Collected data

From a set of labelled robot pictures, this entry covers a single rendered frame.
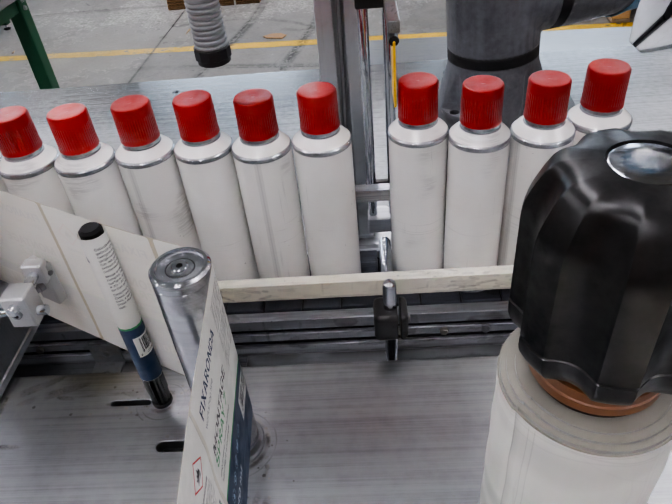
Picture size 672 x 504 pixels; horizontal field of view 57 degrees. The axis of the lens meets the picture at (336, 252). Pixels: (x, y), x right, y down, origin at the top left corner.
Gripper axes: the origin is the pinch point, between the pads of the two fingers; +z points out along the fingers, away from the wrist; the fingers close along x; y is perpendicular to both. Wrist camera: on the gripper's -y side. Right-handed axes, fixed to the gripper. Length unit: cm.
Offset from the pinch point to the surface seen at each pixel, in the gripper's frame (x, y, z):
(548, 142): -2.1, -8.2, 9.4
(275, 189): -12.2, 1.0, 27.6
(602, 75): -3.7, -9.5, 3.3
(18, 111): -27.5, 14.6, 36.8
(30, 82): -272, -139, 200
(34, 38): -177, -73, 117
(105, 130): -60, -21, 62
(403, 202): -6.6, -7.1, 21.8

# WHAT THE TASK REQUIRES:
Reproduce, word for word, every line from the start of the records down to and including the line with "Picture size 672"; skip the pictures.

# OUTPUT OF THE EXERCISE:
From a set of labelled robot pictures, this entry covers a single rendered frame.
Picture size 672 x 504 pixels; horizontal field of view 57 degrees. The axis of the lens meets the picture at (336, 252). Pixels: (x, y), x right, y down, origin at the top left corner.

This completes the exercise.